══ TASK INPUTS ══

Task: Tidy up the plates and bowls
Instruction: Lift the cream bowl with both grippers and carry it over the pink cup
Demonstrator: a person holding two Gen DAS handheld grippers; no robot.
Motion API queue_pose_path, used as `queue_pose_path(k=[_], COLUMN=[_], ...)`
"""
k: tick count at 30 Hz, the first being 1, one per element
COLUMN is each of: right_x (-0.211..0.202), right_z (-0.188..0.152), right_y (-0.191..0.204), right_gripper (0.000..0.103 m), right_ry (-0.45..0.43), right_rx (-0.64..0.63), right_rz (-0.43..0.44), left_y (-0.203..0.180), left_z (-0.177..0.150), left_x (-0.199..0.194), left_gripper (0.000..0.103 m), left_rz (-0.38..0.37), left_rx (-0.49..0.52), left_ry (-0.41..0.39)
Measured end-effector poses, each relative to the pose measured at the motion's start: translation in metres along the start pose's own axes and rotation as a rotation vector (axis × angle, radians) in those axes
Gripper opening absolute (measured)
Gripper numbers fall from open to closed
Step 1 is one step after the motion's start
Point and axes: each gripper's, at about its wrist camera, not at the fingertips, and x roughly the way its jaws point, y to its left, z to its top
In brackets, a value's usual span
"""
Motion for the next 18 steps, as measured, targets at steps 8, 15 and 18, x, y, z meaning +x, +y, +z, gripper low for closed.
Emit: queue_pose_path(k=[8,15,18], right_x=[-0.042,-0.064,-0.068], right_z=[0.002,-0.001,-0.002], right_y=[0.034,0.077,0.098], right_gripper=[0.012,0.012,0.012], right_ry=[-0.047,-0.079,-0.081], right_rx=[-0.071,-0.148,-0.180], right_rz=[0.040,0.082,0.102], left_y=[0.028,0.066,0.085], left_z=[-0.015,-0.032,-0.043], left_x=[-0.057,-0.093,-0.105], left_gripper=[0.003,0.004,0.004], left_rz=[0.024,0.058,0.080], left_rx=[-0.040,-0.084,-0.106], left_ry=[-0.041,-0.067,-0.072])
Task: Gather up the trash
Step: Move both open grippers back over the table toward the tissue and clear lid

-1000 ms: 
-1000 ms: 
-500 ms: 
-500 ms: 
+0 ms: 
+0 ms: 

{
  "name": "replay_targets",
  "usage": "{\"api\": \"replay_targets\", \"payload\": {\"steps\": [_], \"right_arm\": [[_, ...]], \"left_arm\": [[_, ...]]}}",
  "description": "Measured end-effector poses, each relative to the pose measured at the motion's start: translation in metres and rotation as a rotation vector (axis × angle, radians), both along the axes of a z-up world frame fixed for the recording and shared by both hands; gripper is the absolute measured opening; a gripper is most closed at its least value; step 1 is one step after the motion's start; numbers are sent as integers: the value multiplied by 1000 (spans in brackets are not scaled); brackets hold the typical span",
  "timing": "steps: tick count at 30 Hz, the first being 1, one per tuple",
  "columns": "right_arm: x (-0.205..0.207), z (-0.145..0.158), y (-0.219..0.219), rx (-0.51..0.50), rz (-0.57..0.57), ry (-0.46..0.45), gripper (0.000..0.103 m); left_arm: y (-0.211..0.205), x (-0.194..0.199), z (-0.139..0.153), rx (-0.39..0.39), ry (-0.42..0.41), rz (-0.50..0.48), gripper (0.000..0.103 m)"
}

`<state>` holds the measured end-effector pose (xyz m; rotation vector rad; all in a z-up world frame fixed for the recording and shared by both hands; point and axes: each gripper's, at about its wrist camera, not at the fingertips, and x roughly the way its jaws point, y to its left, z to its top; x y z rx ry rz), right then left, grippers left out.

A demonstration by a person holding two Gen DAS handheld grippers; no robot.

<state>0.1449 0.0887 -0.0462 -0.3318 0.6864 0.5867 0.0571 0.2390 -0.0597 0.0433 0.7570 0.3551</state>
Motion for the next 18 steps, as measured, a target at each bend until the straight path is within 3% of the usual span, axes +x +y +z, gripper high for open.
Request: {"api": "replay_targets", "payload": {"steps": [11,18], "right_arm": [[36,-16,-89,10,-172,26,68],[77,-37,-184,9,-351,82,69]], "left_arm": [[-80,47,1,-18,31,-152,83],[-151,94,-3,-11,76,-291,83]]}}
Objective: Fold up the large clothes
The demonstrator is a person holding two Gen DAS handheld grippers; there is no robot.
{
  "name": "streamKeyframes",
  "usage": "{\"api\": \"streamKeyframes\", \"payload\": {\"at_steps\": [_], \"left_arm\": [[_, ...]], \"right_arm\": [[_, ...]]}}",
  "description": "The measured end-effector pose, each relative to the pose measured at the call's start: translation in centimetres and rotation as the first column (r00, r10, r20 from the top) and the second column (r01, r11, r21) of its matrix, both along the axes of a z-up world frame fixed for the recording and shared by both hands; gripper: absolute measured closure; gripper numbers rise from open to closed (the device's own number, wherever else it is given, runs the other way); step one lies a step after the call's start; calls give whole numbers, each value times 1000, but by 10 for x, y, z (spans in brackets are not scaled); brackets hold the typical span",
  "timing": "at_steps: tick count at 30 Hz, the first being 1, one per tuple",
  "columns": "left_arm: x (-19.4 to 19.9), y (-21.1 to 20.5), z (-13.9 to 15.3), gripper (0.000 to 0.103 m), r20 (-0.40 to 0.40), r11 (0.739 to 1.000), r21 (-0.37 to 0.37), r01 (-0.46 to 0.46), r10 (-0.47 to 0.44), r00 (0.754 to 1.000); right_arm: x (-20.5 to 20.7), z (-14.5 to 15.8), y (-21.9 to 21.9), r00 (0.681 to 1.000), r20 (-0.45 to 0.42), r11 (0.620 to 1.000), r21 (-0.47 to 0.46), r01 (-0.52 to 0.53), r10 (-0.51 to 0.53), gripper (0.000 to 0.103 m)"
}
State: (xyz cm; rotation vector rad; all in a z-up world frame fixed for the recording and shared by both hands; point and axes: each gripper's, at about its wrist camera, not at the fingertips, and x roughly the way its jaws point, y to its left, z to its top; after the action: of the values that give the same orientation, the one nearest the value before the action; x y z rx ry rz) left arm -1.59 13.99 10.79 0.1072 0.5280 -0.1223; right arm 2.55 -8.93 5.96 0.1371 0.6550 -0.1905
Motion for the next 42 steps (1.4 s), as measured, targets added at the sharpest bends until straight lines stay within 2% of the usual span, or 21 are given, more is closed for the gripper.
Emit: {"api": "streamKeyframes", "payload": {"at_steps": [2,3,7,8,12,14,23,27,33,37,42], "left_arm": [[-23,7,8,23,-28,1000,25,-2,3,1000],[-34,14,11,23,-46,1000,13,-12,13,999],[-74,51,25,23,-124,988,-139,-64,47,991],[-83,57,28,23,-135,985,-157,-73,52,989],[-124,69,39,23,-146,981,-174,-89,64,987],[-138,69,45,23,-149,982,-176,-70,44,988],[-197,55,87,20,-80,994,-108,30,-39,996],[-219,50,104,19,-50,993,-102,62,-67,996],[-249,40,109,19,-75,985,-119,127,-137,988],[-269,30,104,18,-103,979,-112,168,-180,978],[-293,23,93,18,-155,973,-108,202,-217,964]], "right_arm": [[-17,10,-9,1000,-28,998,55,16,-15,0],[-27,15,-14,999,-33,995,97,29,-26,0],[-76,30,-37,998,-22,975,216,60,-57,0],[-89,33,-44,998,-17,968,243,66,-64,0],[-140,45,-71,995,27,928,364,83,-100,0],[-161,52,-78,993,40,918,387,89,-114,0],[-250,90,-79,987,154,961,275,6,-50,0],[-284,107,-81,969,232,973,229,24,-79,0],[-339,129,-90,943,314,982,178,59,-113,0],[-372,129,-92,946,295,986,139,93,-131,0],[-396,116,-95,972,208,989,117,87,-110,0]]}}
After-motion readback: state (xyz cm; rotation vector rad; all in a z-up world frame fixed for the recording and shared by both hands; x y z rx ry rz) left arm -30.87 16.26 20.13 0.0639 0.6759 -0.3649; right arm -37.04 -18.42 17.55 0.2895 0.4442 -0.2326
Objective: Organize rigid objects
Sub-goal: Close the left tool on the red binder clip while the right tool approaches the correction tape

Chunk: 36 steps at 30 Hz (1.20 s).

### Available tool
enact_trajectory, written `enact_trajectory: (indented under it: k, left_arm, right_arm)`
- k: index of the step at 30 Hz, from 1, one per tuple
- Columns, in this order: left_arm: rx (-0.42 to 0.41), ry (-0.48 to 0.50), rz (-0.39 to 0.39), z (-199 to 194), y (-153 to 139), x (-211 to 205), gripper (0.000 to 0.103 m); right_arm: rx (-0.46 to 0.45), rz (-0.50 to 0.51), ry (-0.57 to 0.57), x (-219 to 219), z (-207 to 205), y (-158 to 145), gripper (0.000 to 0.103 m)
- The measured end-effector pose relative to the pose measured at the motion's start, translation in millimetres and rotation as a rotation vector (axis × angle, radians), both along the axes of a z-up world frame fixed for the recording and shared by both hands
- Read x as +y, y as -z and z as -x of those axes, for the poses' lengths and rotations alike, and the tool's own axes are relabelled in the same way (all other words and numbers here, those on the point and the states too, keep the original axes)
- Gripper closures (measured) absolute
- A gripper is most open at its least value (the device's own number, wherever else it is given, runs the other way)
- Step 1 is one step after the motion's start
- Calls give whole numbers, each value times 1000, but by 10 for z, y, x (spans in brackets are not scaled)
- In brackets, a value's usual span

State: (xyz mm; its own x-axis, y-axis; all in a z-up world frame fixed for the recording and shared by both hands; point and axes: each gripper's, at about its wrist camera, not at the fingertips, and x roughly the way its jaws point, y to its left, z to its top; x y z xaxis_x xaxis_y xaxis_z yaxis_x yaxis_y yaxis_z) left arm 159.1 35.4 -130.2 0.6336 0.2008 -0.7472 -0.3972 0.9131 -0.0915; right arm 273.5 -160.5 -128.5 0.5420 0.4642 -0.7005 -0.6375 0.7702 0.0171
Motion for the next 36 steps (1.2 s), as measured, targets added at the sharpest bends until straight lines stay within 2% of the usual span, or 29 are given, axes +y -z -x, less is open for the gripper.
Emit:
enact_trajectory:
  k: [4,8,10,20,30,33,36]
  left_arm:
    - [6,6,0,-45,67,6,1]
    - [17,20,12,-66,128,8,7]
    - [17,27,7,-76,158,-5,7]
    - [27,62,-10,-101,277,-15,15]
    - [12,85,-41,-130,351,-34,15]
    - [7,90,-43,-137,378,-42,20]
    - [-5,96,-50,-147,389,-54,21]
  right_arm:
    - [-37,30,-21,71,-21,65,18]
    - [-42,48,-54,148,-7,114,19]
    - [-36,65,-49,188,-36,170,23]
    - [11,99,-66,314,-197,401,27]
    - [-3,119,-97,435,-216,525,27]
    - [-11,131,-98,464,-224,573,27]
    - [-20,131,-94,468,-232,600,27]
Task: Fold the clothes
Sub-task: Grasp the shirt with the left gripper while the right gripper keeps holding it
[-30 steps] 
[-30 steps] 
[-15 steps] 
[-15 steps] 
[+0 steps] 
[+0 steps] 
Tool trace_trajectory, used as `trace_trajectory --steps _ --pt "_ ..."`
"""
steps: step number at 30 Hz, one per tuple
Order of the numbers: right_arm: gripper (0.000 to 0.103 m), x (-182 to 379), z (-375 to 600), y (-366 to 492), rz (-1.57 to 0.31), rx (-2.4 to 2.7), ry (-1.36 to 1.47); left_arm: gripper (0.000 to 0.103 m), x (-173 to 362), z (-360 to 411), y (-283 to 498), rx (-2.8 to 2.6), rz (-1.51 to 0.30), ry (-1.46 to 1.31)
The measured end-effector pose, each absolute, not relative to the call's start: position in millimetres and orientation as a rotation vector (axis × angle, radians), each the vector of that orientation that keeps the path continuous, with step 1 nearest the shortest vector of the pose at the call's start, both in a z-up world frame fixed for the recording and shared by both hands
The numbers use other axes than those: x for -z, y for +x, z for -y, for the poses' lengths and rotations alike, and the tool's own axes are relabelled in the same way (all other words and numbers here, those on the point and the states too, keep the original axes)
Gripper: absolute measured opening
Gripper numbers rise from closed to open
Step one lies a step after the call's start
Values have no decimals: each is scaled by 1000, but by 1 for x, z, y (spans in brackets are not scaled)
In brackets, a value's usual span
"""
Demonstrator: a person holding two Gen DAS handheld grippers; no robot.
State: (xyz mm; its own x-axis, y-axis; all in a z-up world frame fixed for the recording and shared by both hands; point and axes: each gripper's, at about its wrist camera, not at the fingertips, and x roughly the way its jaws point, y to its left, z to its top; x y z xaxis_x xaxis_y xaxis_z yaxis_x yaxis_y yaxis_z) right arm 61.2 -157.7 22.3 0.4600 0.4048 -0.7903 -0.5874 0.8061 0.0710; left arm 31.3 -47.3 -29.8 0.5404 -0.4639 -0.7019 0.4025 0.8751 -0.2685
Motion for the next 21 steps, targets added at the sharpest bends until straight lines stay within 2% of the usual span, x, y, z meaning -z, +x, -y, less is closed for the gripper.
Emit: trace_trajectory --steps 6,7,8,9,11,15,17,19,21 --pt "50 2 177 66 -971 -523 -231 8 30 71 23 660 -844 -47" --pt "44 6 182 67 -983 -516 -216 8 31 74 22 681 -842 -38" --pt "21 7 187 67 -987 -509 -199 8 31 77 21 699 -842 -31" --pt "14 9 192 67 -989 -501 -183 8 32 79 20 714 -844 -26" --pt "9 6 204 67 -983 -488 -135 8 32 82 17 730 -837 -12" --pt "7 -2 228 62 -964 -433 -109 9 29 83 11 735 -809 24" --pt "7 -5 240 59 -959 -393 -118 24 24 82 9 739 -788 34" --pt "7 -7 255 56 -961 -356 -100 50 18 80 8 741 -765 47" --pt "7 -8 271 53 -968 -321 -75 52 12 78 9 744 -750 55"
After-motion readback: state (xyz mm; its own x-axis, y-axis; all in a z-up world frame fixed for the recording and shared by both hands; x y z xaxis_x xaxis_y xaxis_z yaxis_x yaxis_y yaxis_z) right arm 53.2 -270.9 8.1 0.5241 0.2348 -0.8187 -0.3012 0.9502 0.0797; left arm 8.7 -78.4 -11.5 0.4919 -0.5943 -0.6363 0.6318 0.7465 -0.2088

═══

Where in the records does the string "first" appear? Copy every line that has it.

k: tick count at 30 Hz, the first being 1, one per element
  "timing": "steps: tick count at 30 Hz, the first being 1, one per tuple",
  "description": "The measured end-effector pose, each relative to the pose measured at the call's start: translation in centimetres and rotation as the first column (r00, r10, r20 from the top) and the second column (r01, r11, r21) of its matrix, both along the axes of a z-up world frame fixed for the recording and shared by both hands; gripper: absolute measured closure; gripper numbers rise from open to closed (the device's own number, wherever else it is given, runs the other way); step one lies a step after the call's start; calls give whole numbers, each value times 1000, but by 10 for x, y, z (spans in brackets are not scaled); brackets hold the typical span",
  "timing": "at_steps: tick count at 30 Hz, the first being 1, one per tuple",

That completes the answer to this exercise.